Moreover, in that case, the party complaining about the bankruptcy court’s failure to comply with Rule 9028 had sought affirmative relief from the successor judge, thereby demonstrating, at least implicitly, “a willingness to accept that judge’s authority to decide the case.” Id. at 1133. In this ease, Centris filed a motion asking the bankruptcy court to accept *767briefs summarizing the parties’ respective positions regarding the issues of estoppel and release discussed in Stalnaker I. Thus, Centris might be said to have implicitly demonstrated a willingness to accept the bankruptcy court’s authority to decide the case on the record it inherited. However, the same cannot be said about American Interstate or any of the other parties.
We are also mindful of the opinion of the Eighth Circuit Court of Appeals in Littleton v. Pilot Travel Centers, LLC, 568 F.3d 641 (8th Cir.2009), in which the court of appeals stated a party who does not make a Rule 63 request to recall witnesses “has no right to sit back and await decision of the case before objecting to the procedure.” Id. at 648 (quoting Higginbotham, 917 F.2d at 1133). However, we cannot tell from that opinion whether the successor judge in that case made the requisite certification.
In any event, in this case, American Interstate cannot be said to have sat back and awaited a decision before objecting to the procedure, because, as noted above, there is no suggestion the parties had any reason to believe a decision was imminent. There is likewise no suggestion there was any “procedure” to which American Interstate might have objected. The bankruptcy court simply entered its judgment, at which point it was too late for American Interstate — or any other party — to object.
In light of our decision to remand this matter, we do not reach the remaining issues. We are not expressly or impliedly disposing of those remaining issues, and on remand the bankruptcy court is again free to pass upon them. Likewise, we are not explicitly or implicitly adopting any of the bankruptcy court’s rulings regarding those remaining issues, and on remand the bankruptcy court is still not bound by its earlier rulings regarding them.
CONCLUSION
For the foregoing reasons, we again reverse and remand for further proceedings consistent with this opinion.

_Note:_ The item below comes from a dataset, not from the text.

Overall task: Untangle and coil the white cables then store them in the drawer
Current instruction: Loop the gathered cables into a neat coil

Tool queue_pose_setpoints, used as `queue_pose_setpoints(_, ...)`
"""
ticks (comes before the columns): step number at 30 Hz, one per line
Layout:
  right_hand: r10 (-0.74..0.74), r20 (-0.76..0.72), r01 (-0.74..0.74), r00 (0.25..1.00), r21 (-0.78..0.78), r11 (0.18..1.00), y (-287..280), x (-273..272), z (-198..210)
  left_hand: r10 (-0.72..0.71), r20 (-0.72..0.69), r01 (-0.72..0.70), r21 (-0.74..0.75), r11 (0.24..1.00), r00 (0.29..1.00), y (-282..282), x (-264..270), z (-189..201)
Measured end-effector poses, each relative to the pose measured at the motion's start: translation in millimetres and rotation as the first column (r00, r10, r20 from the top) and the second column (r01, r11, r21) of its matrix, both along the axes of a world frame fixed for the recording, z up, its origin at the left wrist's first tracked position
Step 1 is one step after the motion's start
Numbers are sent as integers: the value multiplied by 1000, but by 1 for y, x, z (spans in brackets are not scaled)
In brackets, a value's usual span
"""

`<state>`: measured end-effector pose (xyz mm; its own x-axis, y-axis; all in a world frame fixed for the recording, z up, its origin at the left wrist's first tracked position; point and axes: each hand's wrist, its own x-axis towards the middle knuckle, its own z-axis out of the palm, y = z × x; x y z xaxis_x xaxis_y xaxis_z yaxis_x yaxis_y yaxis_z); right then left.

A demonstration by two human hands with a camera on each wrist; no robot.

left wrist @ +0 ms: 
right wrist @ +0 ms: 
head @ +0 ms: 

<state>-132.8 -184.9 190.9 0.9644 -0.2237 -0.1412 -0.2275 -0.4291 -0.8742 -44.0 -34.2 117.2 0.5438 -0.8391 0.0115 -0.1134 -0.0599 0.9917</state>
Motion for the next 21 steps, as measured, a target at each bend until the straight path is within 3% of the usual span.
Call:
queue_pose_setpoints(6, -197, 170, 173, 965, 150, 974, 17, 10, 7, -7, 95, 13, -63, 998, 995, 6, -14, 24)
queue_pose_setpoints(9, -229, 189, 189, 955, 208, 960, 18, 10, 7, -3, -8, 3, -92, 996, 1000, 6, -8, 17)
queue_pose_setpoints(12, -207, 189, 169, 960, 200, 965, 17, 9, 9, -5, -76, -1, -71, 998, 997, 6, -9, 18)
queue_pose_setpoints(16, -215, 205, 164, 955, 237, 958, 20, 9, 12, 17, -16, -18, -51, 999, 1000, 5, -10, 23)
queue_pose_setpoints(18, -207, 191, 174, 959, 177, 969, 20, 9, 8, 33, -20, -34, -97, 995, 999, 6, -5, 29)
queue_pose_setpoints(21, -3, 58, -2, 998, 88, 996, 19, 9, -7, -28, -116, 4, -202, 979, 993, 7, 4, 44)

. According to the judgment, the amounts awarded were $35,944.45 and $61,286.90.

. In January 2014, while Stalnaker I was still pending, the bankruptcy judge originally assigned to this case retired. In February 2014, the case was assigned to a different judge.

.According to the judgment, the amounts awarded were $35,944.45 and $61,286.90.

. Rule 63 applies in bankruptcy cases. Fed. R.Bankr.P. 9028.

. No other party to this appeal responded to American Interstate's argument regarding Rule 63 and Rule 9028. In any event, the record in this case is voluminous, and the parties could reasonably have expected it would take some time for the bankruptcy court to familiarize itself with the record.